My Random Blogging Therapy
So I wasted a bunch of time already and I need to Zumba, take a shower and bake some rolls for this funeral at 4:30. I have plenty of time which is part of the reason why I'm being a lazy bum. My garlic shrimp was really good. Coconut shrimp is my plan for Sunday. I'm glad I bought 2 bags of jumbo shrimp the last time I was at the store. I have all the stuff for sushi too. Another Sunday activity I can engage in. Today I'll do more laundry and make my house spotless since it's already about there.
I need to force myself to eat. I am hungry now and I know it's because I didn't eat at 7 or have my shake at 10. Getting on that now.
There's a 32-inch flat-screen I just saw on Cache Valley Classifieds. It's a good brand and a VERY good price-it's just $200. I think I'll get it if I can. I will see if the lady texts me back.

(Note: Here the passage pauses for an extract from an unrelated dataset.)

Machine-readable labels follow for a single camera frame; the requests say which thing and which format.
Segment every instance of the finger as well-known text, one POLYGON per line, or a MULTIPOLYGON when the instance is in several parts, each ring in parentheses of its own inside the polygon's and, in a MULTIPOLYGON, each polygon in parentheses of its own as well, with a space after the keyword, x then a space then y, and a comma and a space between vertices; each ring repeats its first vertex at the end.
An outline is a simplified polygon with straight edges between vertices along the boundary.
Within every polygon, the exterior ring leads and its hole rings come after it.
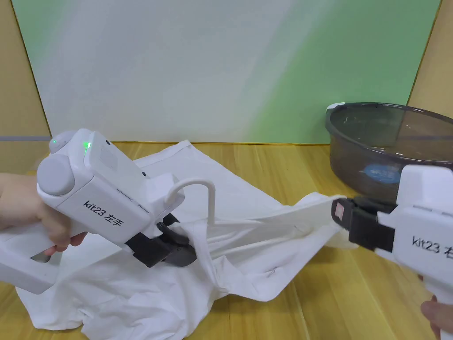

I was sooo mad at Ronaiah for what he's done to Manti AND I still am BUT when I watched his dad support him and say he's still my son and I love him-I felt for him. We've all done stupid things, true NOT a 2-year elaborate and CRUEL hoax. He was abused BUT I hate that he is so attention-seeking. STILL love, forgiveness AND I know my Heavenly Father would have me be loving and kind. People that seek attention are the ones who need love the most.
Manti is having to overcome a lot BUT I know he will come out better because of it. People are multi-faceted. I know that. It is still hard to let go of that hurt and anger. I am wary of people who have hurt me. For the most part I am pretty good about letting go and moving on BUT it is really difficult for me to trust someone again.